= HTC One (E8) =

Android smartphone released by HTC (2014)

The HTC One (E8) is a high-end Android smartphone released by HTC in 2014. It has been described as a cheaper version of the HTC One (M8), and the two devices share many similar features.

==Features==
The design of the HTC One (E8) has been described as an HTC One (M8) with a plastic shell and lighter weight. The phone is available in colors Polar White, Electric Crimson, Maldives Blue, and Misty Gray. The dimensions of the phone are 146.6 by 70.6 by 9.4 mm and the phone weighs 145 g. The display is a 5-inch Super LCD3 multitouch capacitive touchscreen with 1080p resolution and Corning Gorilla Glass 3 protection. The phone features a quad-core 2.5 GHz Qualcomm Snapdragon 801 processor with Adreno 330 graphics. It was originally preinstalled with Android 4.4.2 KitKat and could be upgraded up to Android 6.0.1 Marshmallow. Android 12 is unofficially available via LineageOS. The phone includes 2 GB of RAM and 16 GB of storage, which can be expanded with a microSD card slot supporting cards with a capacity of up to 128 GB. The rear camera is a 13 MP unit with autofocus and LED flash, and supports 1080p video recording at 30 fps. The front camera is a 5 MP unit. The phone supports dual-band Wi-Fi 802.11 a/b/g/n with Wi-Fi Direct, DLNA and hotspot functions, Bluetooth 4.0, GPS with A-GPS and GLONASS, and NFC. The battery is a non-removable 2600 mAh lithium polymer unit, supporting up to 504 hours of 3G standby time and up to 26 hours and 40 minutes of 3G talk time.

==Reception==
The HTC One (E8) received generally positive reviews.
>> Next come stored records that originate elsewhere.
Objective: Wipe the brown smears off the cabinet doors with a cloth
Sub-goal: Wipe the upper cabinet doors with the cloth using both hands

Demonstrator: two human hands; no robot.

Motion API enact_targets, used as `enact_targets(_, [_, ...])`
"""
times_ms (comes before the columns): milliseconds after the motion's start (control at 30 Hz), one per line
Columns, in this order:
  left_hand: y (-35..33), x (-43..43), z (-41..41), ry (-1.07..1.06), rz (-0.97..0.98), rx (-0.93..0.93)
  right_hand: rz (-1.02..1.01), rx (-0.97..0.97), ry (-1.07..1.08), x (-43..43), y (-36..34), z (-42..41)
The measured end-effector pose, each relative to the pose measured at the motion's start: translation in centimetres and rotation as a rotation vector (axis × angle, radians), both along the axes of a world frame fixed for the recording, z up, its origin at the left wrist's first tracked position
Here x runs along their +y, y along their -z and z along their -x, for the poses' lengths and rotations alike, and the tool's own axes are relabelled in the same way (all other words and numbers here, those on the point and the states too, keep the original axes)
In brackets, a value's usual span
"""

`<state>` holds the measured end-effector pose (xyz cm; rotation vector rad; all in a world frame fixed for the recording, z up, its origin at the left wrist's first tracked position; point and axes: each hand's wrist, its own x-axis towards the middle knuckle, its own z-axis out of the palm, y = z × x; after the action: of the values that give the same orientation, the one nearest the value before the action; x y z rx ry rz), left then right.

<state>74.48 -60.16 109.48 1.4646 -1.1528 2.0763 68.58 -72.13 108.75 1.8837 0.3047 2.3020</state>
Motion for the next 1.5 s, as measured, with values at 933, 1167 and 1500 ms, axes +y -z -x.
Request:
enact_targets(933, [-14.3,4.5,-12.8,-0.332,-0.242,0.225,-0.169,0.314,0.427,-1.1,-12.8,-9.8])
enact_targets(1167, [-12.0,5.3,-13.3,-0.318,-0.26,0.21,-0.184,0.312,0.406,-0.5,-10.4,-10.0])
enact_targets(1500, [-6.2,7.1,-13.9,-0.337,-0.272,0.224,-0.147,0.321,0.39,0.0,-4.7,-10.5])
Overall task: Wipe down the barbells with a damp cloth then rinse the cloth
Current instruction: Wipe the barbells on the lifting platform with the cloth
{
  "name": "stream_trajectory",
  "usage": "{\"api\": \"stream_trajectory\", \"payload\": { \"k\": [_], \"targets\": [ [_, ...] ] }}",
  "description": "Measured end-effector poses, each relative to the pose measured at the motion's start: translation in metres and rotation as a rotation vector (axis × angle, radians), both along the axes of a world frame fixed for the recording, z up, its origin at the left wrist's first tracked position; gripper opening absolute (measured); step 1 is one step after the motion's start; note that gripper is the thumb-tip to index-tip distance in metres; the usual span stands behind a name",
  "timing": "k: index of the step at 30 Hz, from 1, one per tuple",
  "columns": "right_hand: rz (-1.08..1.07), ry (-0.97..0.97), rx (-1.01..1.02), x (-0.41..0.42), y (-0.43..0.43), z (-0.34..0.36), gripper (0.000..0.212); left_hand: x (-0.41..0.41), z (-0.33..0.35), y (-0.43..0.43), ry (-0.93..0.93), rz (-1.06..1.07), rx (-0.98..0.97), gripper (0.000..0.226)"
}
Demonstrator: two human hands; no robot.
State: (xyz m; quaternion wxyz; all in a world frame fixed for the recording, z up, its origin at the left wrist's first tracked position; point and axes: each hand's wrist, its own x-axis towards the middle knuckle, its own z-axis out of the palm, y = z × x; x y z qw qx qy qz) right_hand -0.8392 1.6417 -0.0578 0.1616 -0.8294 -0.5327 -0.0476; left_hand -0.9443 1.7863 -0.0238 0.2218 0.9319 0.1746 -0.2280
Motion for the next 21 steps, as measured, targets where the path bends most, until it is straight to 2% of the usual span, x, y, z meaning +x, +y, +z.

The consensus among critics was that while it has similar performance and user interface as the M8, the E8 lacks any stand-out features from other 2014 Android flagships, most notably the rear camera. Aloysius Low of CNET gave the E8 a 7.3 out of 10. Good points noted in the review were that the phone included top-end hardware, a bright and vibrant display, and most of the features of the M8, and bad points were that the phone lacked the dual-camera system of the M8, and did not have any notable features compared to its competitors. Gareth Beavis of TechRadar gave the E8 a 4 out of 5, saying that the components were powerful and the user interface was impressive, but noted that the phone was slippery, the camera was too generic, and the phone was too light compared to the M8. Chris P. of PhoneArena gave the E8 an 8.7 out of 10, praising the "attractive" design, bright screen, the interface, and front-facing speakers, and criticizing the glossy finish of color versions, mediocre camera, call quality, and "blueish" screen.